Do you see which stories are useful and which are absolutely NOT? The super-duper awesomeness of this whole way of thinking is that YOU get to choose which story you tell yourself! Boom! POWER! You can have a good day… or not!
Ok, now that we have that cleared up, let’s continue to examine this concept of stories from a different angle: The stories of others. We can help what we tell ourselves, but we can’t help what we hear from others… For example, insensitive comments about one’s arms.
Ok, ok, I’ll get over it. My arms rock.
As a massage therapist, I hear lots of stories from others. …Annnnnd I have learned to pretty much take them all with a grain of salt. I’ve heard thirty-seven different versions of the same small-town gossip, each storyteller certain that his/hers is the truth. I’ve encountered more opinions than I ever care to on politicians running for office. I hear about all the local, national, and global current events, always presented with a slightly different spin.
One of the best examples of this is people talking about the weather. Check it out – I have heard all of the following comments about the exact. same. snow:
“Ugh, I am so sick of this snow!”
“Thank goodness for the snow; we need the moisture!”
“I wish it were Spring… I’m ready for warmer weather.”
“We hardly even got a winter at all this year! I feel gypped.”
“F#$% this snow. If I hear one more idiot say, ‘We need the moisture,’ I’ma slap that sumbitch.”
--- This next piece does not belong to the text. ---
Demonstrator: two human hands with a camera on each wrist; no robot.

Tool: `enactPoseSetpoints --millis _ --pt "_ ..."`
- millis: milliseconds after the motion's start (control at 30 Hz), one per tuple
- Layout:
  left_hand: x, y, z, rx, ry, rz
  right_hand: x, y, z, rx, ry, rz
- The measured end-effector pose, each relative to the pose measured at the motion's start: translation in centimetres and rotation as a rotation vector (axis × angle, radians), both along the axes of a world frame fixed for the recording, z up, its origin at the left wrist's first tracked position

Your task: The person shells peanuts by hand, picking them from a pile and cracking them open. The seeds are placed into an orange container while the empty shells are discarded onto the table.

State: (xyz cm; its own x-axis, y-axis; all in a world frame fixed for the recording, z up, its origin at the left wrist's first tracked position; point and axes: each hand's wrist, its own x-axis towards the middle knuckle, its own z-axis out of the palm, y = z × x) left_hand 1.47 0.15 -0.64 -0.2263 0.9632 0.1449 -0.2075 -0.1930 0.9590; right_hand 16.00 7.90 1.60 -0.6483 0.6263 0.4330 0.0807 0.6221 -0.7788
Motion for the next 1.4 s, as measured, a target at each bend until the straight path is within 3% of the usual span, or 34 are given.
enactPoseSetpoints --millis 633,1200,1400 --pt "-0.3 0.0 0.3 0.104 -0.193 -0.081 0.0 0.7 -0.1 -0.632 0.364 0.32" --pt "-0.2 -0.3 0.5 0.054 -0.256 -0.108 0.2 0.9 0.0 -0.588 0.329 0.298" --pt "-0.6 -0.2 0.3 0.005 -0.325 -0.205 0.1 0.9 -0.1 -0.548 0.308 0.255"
“I wish it would snow more! I have these BA new snow tires!” <– (me)
Amusing, no? Same reality: *Snow.* Multiple stories.
Weather is a rather benign topic, but what about other stories? Peoples’ personal shit? Stories about their appearance, relationships, jobs, etc.?
“_____ lost her job. I knew she couldn’t handle the pressure.”
“_____ and _____ were totally out in public together. How inappropriate.”
“_____’s put on a few pounds. He’s sure gotten lazy.”
Those stories, my friends, are not only useless, but can be hurtful and detrimental as well. I’ll willingly admit: I’ve been that teacher in the teachers’ lounge and that girl in the coffee shop who got caught up in exchanging stories, passing on “information,” and expressing my opinion on things about which I have no clue. That was all fun and games until I began to hear stories about myself. When the tables turn, it’s a different feeling. Kinda crappy. No, make that reallyhorriblysuperridiculously AWFUL.
*Thank you, Universe, for the lesson.*
It is so so so important to be mindful of the stories you’re hearing and the stories you’re telling. Now, when I hear gossip/stories? #1 Rule: I don’t participate or add any of my own. #2 Rule: I don’t get worked up or emotional over what I hear. Because it is only someone’s story.
Back to that power thing. This is huge. To be so confident and happy with your own story that the stories of others don’t affect you is oh, so empowering. You get to choose the the plot, the setting, the characters… all the nuances! What stories are you telling others? Most importantly, what stories are you telling yourself?
I have one dear, sweet client who has faced multiple cancers, surgeries, other health issues, and tremendous personal loss. There are many stories she could choose to tell about her reality. Every week, she walks into my studio with a smile on her face and a hug for me, saying “Life is GOOD!” <—I don’t know about you, but THAT’s the story I want to tell.